## ASSIGNMENT
In the listing that follows, find the line with "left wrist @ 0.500", then copy exactly from it through the line with "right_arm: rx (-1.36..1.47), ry", leaving out every picture.

## EXCERPTED RECORDS
____________

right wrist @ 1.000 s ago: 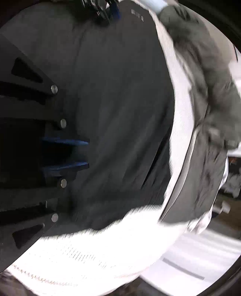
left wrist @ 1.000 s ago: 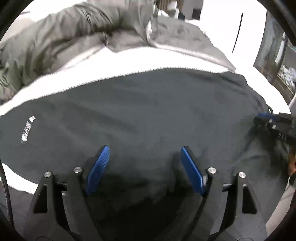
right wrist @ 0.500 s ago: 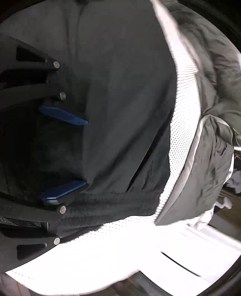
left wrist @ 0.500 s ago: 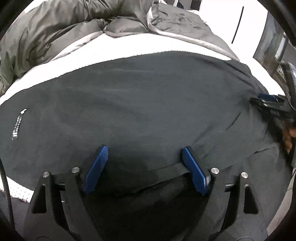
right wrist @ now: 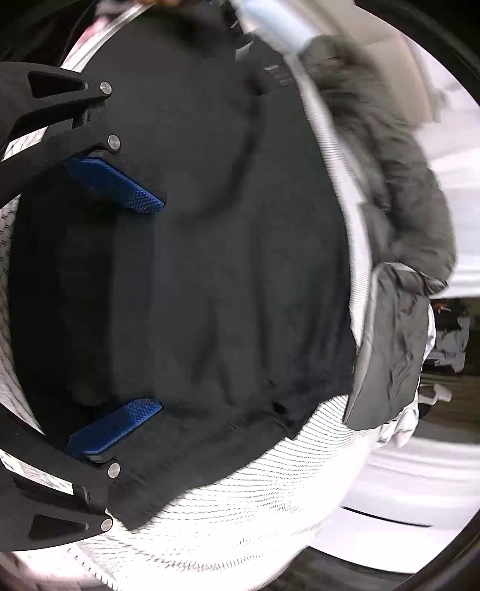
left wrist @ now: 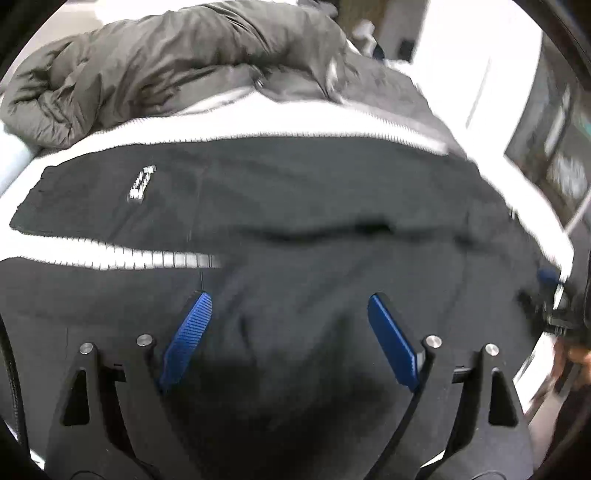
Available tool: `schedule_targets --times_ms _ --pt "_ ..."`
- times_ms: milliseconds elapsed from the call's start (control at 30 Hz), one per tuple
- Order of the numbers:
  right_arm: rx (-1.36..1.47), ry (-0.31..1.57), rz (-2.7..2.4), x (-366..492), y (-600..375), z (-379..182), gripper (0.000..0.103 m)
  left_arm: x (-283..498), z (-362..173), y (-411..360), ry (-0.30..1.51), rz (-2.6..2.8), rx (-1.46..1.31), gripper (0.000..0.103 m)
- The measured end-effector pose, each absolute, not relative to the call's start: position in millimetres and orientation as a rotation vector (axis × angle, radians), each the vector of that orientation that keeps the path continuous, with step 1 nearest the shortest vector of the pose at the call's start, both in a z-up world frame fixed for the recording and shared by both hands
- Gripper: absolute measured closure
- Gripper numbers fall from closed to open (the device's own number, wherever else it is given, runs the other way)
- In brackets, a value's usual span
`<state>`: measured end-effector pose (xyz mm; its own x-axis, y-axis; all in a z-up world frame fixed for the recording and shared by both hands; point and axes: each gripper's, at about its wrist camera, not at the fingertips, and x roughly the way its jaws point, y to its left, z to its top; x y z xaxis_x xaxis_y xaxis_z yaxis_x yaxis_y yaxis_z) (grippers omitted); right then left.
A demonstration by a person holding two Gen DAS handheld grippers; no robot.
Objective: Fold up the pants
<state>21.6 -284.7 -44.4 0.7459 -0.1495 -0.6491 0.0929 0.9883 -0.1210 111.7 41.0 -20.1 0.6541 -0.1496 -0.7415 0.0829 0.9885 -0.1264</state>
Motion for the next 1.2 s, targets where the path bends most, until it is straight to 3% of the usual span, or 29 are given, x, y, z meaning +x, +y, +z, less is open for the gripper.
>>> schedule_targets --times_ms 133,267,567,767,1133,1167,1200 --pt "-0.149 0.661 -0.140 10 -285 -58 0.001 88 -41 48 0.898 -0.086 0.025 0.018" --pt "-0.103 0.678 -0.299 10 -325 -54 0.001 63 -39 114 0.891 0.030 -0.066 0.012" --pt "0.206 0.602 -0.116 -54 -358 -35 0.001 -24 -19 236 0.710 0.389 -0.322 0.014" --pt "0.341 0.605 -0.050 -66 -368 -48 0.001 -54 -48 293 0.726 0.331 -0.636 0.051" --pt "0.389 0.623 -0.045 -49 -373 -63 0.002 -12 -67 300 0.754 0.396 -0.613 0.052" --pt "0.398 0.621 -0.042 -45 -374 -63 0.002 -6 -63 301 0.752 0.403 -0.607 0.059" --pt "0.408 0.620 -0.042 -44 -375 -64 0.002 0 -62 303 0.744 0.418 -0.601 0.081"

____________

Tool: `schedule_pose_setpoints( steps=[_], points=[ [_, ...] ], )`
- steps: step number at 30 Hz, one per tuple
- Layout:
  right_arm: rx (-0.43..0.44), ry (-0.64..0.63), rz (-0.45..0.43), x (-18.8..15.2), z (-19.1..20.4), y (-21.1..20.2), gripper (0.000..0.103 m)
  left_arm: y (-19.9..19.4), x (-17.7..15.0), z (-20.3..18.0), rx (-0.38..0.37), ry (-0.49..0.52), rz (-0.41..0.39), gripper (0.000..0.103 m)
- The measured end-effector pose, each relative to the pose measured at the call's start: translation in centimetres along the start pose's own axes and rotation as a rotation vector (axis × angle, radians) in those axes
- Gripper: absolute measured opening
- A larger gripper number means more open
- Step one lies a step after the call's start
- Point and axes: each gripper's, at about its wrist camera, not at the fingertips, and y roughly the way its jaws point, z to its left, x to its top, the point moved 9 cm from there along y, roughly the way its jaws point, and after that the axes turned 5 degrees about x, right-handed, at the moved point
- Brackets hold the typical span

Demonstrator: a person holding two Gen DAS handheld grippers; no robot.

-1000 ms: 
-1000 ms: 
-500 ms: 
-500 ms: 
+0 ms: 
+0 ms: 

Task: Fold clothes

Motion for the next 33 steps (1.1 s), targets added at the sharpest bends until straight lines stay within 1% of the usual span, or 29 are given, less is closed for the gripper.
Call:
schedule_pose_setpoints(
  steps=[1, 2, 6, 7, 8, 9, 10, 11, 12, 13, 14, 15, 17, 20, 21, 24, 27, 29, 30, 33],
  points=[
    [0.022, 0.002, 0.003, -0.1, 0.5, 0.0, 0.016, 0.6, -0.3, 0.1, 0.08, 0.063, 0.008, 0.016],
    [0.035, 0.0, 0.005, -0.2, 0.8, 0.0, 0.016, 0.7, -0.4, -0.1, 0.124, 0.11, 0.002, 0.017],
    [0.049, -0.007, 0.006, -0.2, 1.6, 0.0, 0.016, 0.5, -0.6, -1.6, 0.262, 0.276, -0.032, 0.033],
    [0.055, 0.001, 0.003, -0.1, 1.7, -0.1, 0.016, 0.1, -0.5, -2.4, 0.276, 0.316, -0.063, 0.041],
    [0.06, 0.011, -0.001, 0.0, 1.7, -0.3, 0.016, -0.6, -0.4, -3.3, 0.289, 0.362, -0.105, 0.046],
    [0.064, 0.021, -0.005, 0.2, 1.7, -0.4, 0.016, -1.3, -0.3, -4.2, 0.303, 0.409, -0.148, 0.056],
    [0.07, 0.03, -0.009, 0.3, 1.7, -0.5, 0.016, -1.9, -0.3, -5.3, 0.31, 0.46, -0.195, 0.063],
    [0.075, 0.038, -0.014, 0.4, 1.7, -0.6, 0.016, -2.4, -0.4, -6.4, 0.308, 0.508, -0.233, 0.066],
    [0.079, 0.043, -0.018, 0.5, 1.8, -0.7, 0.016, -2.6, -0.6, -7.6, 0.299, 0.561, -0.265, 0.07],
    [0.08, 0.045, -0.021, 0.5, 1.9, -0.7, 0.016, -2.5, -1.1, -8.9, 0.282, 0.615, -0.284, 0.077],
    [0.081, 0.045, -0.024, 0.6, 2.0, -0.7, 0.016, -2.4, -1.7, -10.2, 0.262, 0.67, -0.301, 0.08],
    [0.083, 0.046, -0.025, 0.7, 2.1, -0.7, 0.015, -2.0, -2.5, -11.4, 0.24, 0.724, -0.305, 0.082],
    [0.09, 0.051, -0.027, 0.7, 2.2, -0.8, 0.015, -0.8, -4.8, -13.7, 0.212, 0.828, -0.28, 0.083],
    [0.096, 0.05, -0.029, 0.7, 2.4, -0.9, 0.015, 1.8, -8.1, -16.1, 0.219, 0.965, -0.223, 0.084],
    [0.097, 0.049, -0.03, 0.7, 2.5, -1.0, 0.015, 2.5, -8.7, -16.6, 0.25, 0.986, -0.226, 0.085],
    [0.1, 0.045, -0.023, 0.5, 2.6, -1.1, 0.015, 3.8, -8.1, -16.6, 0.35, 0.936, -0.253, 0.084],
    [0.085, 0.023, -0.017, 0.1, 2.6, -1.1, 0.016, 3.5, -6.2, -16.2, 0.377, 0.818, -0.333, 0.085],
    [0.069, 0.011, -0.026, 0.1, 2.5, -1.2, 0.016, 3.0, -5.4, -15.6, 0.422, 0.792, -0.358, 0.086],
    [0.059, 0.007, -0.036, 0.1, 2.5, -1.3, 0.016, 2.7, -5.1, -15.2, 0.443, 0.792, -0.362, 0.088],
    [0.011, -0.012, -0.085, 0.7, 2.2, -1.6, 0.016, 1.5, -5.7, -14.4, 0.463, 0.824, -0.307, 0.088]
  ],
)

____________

## ANSWER BOX
left wrist @ 0.500 s ago: 
right wrist @ now: 
left wrist @ now: 
Available tool: `schedule_targets --times_ms _ --pt "_ ..."`
- times_ms: milliseconds elapsed from the call's start (control at 30 Hz), one per tuple
- Order of the numbers:
  right_arm: rx (-1.36..1.47), ry (-0.31..1.57), rz (-2.7..2.4), x (-366..492), y (-600..375), z (-379..182), gripper (0.000..0.103 m)

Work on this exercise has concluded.